Cycleman plus one.... please....


----------



## Whitefish (Apr 26, 2006)

Cycleman said:


> Cycleman plus one.... please....


Gotta a hot date, do ya Michael? :lol:

:wink:


----------



## stanthetaxman (Oct 10, 2005)

I heard there may be a "special" guest..........
You'll have the camera, CMan?


----------



## Cycleman (Jan 30, 2006)

Whitefish said:


> Cycleman said:
> 
> 
> > Cycleman plus one.... please....
> ...


I doo..... and he sure has a purrdy mouth......... :lol: :lol:

:wink:


----------



## Whitefish (Apr 26, 2006)

:lol: :lol: :lol:


----------



## stanthetaxman (Oct 10, 2005)

Headed out. Gotta get a good seat! Should have 10ish, with the "threat" of a "special" guest or two!


----------



## JAX (Sep 18, 2007)

StantheTaxMan said:


> Headed out. Gotta get a good seat!

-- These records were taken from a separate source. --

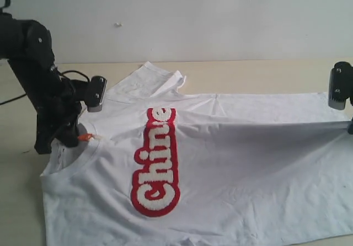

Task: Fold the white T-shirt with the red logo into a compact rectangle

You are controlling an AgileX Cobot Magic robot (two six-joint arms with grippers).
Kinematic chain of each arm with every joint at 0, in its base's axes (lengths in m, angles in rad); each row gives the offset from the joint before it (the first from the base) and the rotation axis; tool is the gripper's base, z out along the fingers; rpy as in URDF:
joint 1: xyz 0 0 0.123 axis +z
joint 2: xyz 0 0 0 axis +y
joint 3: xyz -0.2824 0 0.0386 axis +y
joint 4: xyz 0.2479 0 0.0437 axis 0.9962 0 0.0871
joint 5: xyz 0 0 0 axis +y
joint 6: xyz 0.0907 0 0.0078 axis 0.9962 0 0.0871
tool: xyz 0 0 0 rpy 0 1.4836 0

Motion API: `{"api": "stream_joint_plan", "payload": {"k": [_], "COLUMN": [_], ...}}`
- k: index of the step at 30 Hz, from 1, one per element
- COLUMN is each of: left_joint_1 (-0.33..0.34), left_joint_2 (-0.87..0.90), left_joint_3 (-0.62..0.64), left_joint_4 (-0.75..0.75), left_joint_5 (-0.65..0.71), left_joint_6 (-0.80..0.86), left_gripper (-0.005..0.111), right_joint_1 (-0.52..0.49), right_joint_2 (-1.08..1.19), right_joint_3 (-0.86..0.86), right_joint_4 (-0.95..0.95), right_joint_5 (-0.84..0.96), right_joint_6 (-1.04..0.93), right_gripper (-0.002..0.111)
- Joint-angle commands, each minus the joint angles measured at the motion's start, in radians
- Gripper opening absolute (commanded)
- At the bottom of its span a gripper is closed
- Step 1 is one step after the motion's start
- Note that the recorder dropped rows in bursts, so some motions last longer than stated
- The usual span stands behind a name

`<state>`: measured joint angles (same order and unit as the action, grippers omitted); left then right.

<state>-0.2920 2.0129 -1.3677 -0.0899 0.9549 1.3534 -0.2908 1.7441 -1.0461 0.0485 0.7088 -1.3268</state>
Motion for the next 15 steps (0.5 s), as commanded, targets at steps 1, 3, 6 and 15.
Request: {"api": "stream_joint_plan", "payload": {"k": [1, 3, 6, 15], "left_joint_1": [0.028, 0.044, 0.086, 0.145], "left_joint_2": [-0.102, -0.132, -0.190, -0.308], "left_joint_3": [-0.008, -0.008, -0.008, -0.008], "left_joint_4": [0.019, 0.011, -0.021, -0.117], "left_joint_5": [-0.008, -0.007, -0.026, -0.098], "left_joint_6": [-0.006, -0.006, -0.006, -0.004], "left_gripper": [0.001, 0.001, 0.001, 0.001], "right_joint_1": [0.000, 0.000, 0.000, 0.000], "right_joint_2": [-0.098, -0.129, -0.167, -0.342], "right_joint_3": [-0.031, -0.032, -0.032, -0.032], "right_joint_4": [-0.007, -0.033, -0.060, -0.067], "right_joint_5": [0.044, 0.044, 0.053, 0.087], "right_joint_6": [0.000, 0.000, 0.004, 0.030], "right_gripper": [0.000, 0.000, 0.000, 0.000]}}
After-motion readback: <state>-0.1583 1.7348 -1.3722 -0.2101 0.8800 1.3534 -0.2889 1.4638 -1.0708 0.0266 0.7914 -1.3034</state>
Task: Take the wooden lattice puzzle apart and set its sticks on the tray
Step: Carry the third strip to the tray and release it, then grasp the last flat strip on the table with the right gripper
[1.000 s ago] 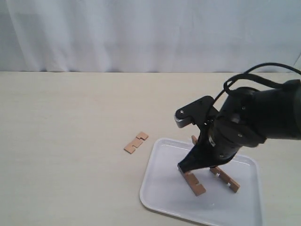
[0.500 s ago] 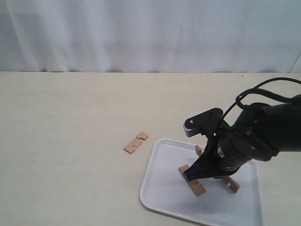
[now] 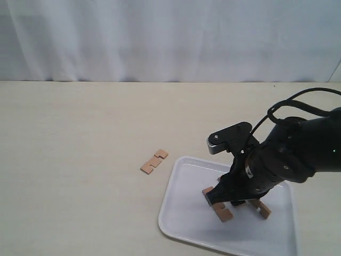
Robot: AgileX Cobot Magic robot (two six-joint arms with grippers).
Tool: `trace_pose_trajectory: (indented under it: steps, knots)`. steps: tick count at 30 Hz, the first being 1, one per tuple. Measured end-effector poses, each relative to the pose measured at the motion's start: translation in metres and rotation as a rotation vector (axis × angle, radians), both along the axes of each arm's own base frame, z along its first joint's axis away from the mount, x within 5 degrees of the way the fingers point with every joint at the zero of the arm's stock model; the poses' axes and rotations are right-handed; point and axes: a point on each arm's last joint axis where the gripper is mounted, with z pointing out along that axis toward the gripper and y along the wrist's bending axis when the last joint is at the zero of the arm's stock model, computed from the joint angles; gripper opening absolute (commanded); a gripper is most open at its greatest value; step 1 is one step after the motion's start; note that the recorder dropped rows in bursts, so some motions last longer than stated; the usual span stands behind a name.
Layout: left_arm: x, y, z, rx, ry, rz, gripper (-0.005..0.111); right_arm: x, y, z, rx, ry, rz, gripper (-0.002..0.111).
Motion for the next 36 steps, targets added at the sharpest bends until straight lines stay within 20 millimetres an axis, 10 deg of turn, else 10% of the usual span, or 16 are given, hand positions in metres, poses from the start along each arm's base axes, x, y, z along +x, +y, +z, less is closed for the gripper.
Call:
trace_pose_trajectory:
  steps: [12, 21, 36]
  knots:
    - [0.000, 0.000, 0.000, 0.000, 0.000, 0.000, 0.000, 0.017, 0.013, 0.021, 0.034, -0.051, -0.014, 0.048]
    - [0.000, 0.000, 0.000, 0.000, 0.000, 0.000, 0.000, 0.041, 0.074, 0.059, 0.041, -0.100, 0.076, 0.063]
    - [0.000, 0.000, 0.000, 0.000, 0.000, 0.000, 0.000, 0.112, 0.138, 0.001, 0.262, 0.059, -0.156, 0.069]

Should have 10ish, with the "threat" of a "special" guest or two!


Have a good time - can't wait to hear who the special guest(s) were!


----------



## stanthetaxman (Oct 10, 2005)

We'll wait for our in-house photographer to post up.


----------



## CRider (May 11, 2007)

I know who it was, I know!!! :lol:


----------



## JAX (Sep 18, 2007)

StantheTaxMan said:


> We'll wait for our in-house photographer to post up.


opcorn: On pins and needles here......

:lol:


----------



## KevinG (Apr 10, 2005)

I know too! I got the super secret pix txt last night. Shhh.


----------



## Acesfull (Dec 9, 2007)

Me too.....


----------



## Cycleman (Jan 30, 2006)

Had to work for a living today.... sorry....

TWO GUEST STARS!!!!!!!!

The super cool Rex with Ashton Cigars!!!!!!! (Stan's cool too!)

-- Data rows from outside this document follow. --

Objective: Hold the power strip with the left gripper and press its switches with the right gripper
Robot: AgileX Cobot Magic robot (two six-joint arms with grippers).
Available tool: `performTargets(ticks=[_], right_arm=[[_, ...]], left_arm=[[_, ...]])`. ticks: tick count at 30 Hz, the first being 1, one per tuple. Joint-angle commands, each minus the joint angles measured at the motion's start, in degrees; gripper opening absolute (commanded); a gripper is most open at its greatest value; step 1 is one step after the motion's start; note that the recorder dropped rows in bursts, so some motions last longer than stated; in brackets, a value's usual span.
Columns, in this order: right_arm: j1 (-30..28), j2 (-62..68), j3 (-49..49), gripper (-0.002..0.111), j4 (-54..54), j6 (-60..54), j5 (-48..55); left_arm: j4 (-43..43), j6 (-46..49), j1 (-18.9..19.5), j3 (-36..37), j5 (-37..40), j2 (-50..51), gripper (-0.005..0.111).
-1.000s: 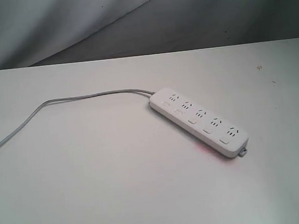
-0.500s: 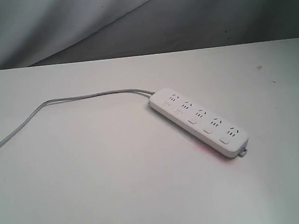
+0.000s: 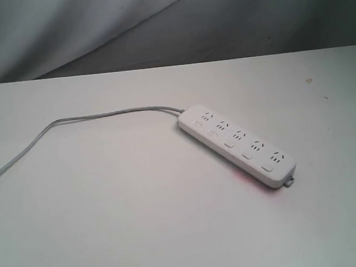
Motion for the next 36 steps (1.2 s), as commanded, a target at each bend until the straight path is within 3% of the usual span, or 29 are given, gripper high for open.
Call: performTargets(ticks=[1, 10, 20, 27, 36], right_arm=[[1.27, 3.35, -4.75, 0.0, -1.29, -1.45, 0.4], [1.27, 21.22, -12.82, 0.0, -1.29, -4.27, 12.76], [3.87, 42.82, -19.94, 0.0, -0.64, -11.12, 20.2], [8.39, 56.15, -20.26, 0.0, 0.83, -11.23, 16.04], [8.53, 68.98, -20.26, 0.0, 6.49, -11.23, 12.24]], left_arm=[[-0.64, 5.63, -1.28, -7.31, 3.3, 9.98, 0.0], [-1.04, 18.28, -1.28, -20.3, 7.24, 29.41, 0.0], [-27.12, 48.72, -1.28, -34.78, 17.74, 55.93, 0.0], [-26.82, 50.08, -7.28, -44.71, 17.3, 72.78, 0.0], [-27.19, 48.52, -13.85, -54.57, 14.44, 87.74, 0.0]])
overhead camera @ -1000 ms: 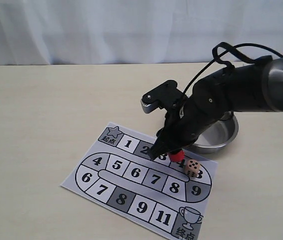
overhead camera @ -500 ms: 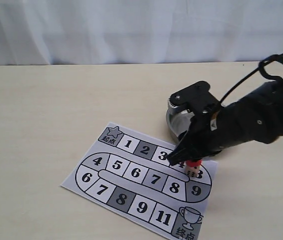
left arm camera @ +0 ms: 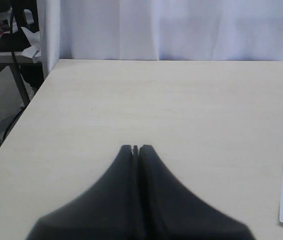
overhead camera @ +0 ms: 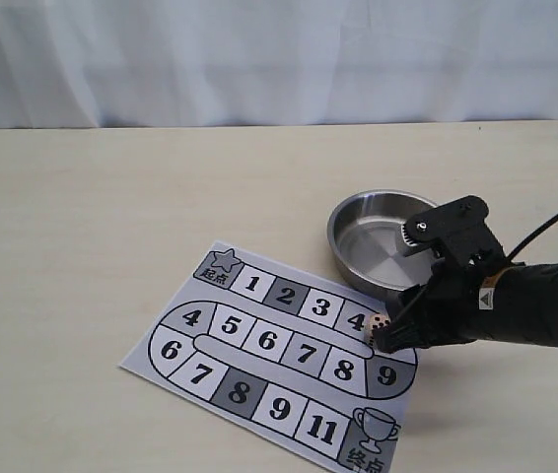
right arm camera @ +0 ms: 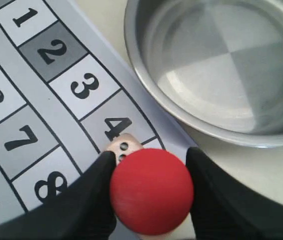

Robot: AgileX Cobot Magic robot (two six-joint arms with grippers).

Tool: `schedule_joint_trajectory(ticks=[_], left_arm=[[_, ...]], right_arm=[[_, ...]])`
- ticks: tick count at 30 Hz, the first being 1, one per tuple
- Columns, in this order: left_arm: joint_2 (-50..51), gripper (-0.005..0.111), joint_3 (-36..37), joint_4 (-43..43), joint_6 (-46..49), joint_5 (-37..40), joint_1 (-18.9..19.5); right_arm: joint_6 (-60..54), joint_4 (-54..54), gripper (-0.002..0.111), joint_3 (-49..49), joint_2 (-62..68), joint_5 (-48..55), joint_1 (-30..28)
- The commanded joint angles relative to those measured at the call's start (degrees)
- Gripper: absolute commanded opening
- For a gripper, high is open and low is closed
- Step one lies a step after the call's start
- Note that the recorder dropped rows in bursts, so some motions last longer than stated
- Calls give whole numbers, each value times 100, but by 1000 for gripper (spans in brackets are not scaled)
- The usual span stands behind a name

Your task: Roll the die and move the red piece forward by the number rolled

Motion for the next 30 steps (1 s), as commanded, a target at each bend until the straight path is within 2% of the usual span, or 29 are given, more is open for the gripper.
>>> schedule_joint_trajectory(ticks=[1,14,23,27,29,30], left_arm=[[-6,0,11,-1,-32,-69,-1],[-6,0,11,-1,-32,-69,-1],[-6,0,11,-1,-32,-69,-1],[-6,0,11,-1,-32,-69,-1],[-6,0,11,-1,-32,-69,-1],[-6,0,11,-1,-32,-69,-1]], right_arm=[[-121,-39,4,125,143,-429,-71],[-160,-39,4,125,990,-1474,-71],[-149,-39,5,125,1214,-1502,-59],[-111,-39,22,125,1214,-1502,-59],[6,-39,35,125,1214,-1502,-59],[95,-39,49,125,1214,-1491,-59]])
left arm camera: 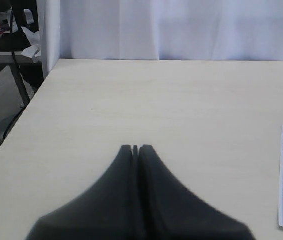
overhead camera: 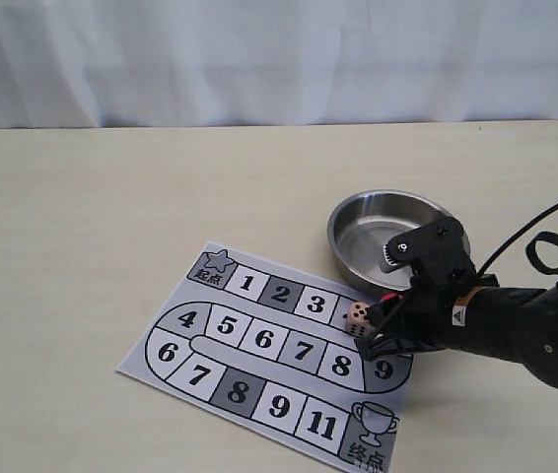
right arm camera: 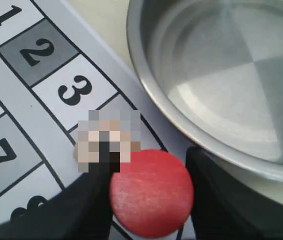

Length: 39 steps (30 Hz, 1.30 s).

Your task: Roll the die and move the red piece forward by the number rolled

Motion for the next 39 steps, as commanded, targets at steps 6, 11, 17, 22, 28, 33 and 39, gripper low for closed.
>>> schedule_joint_trajectory(ticks=[6,11,17,22,28,33,39], left_arm=[[-6,0,11,-1,-32,-69,-1],[-6,0,11,-1,-32,-69,-1],[-6,0,11,-1,-32,-69,-1],[-6,0,11,-1,-32,-69,-1],[-6,0,11,-1,-32,-69,-1],[-6,0,11,-1,-32,-69,-1],[-6,0,11,-1,-32,-69,-1]], right_arm=[[406,-39,66,24,68,96,-16],[406,135,66,24,-275,172,-16],[406,135,58,1,-1021,958,-16],[406,725,21,1,-1542,1492,-16],[406,1161,4,-90,-1997,2143,-481],[406,961,4,-716,-1997,3644,-1163],[406,668,4,-1422,-1997,4767,-1686]])
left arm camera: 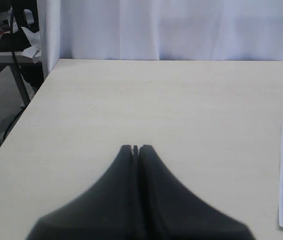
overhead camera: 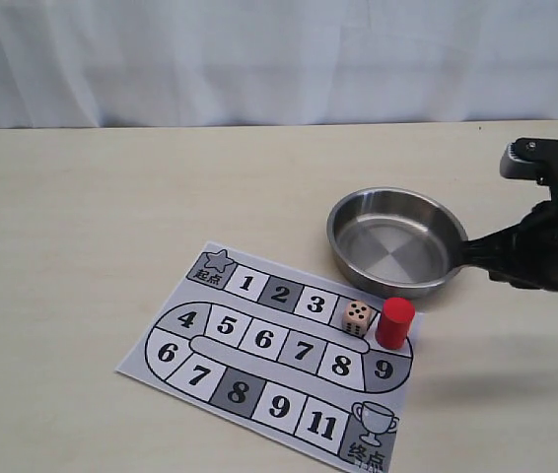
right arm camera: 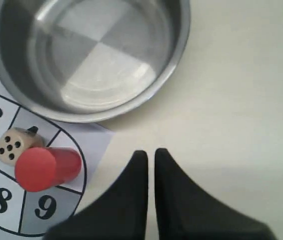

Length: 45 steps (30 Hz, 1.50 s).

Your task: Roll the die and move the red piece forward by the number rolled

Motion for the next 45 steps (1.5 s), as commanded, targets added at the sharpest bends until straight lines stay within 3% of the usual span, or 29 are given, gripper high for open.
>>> schedule_joint_trajectory(ticks=[1,4,7,16,29,45], left_arm=[[-6,0,11,-1,-32,-69,-1],[-6,0,11,-1,-32,-69,-1],[-6,0,11,-1,-32,-69,-1],[-6,0,11,-1,-32,-69,-1],[-6,0,11,-1,-32,-69,-1],[-6,0,11,-1,-32,-69,-1]], right_arm=[[13,-42,4,-474,-56,893,-385],[-4,-42,4,-781,-56,1471,-662],[-719,-42,4,-922,-56,1731,-785],[-1352,136,4,-936,-56,1582,-775],[-1365,110,4,-936,-208,1613,-775],[-1319,134,4,-915,-3125,1602,-775]])
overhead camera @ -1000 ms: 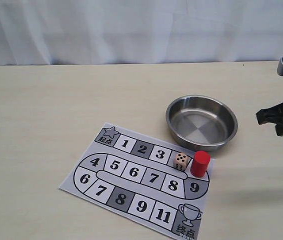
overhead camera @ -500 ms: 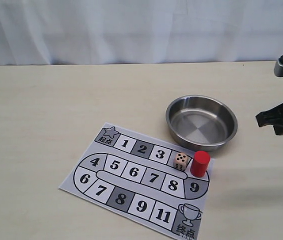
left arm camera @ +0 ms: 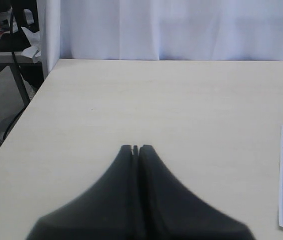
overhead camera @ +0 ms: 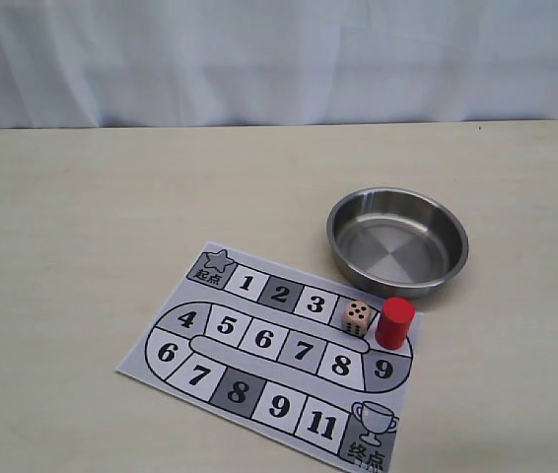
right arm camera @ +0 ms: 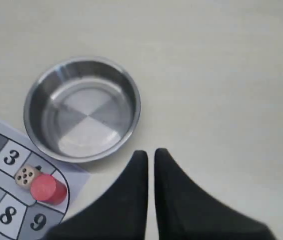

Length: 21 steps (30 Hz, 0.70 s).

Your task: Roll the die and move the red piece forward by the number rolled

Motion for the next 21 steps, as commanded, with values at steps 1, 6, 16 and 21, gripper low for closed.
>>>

And our very own.............

Drum roll please.........

ANDY Da' WHITEFISH!!!!!!!!!!! is in town!!!!!!!!!!!!!

About to take him and the family to a Rays vs Cubs game in about 5 hours!!! ! :woohoo:



Oh.... and there were other Lazy Smoken Bastiadges....... :wink:



GREAT food too..... nice pick, Stan!


----------



## Acesfull (Dec 9, 2007)

I REALLY need to move to Florida


----------



## stanthetaxman (Oct 10, 2005)

Thanks, Michael. Fun night!


----------



## Cycleman (Jan 30, 2006)

You're so welcome, Stan.

I think we need these photos on page two of this fine thread...... :wink:



Cycleman said:


> Had to work for a living today.... sorry....
> 
> TWO GUEST STARS!!!!!!!!
> 
> ...


----------



## Python (Dec 3, 2007)

Looks like it was a great time!

I am jealous :sad: .

Nice pics, Thanks for posting them!


----------



## thehat101 (Mar 8, 2007)

Looking good fellas :lol:


----------



## Whitefish (Apr 26, 2006)

(Pssst...I have wifi at the hotel here, but I promised the wife I wouldn't get on the computer this week....but she is asleep so I have a bit of time)

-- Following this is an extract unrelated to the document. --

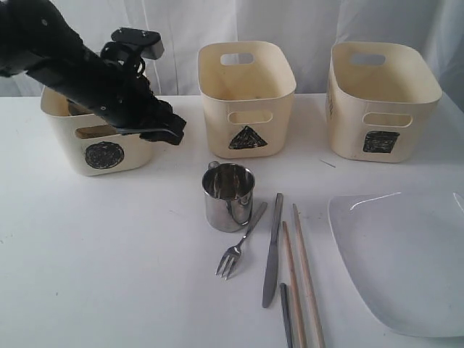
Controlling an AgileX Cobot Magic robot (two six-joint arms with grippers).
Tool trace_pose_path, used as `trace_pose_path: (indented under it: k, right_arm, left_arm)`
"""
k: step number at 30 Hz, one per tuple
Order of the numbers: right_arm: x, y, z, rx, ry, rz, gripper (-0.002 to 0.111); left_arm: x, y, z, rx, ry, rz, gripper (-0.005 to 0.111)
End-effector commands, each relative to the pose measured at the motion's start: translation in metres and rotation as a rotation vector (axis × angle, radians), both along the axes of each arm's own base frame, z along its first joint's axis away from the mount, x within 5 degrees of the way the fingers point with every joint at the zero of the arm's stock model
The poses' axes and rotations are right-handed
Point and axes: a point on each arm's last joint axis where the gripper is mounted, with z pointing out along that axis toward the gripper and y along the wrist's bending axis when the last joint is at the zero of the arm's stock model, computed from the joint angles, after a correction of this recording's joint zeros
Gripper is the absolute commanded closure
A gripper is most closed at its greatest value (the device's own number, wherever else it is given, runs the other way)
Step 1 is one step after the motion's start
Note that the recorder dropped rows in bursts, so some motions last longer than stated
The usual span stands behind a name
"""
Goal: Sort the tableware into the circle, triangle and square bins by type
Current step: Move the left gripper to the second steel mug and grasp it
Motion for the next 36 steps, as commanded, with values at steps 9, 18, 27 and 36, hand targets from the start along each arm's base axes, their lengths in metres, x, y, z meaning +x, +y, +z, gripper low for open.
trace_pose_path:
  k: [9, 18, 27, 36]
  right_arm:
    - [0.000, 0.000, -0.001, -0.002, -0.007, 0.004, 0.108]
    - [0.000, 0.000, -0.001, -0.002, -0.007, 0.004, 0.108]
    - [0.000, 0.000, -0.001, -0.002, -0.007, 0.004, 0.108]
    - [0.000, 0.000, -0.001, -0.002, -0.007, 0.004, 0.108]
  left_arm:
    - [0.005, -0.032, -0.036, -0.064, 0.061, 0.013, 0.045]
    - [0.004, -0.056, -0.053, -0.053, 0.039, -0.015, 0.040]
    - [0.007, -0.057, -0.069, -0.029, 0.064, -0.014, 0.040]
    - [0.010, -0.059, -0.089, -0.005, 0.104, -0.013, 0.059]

What a great time!! Michael was an AWESOME host!!!! We ended up smoking 3 Commie Cohibas & a Fitipaldi that is going extinct...& all of them were Yummy, thank you Brian & Michael!!!!!!!! It was a good time & nice to meet the other Fellas...especially Stan!!


----------



## CRider (May 11, 2007)

Nice pictures Michael, thanks for sharing!


----------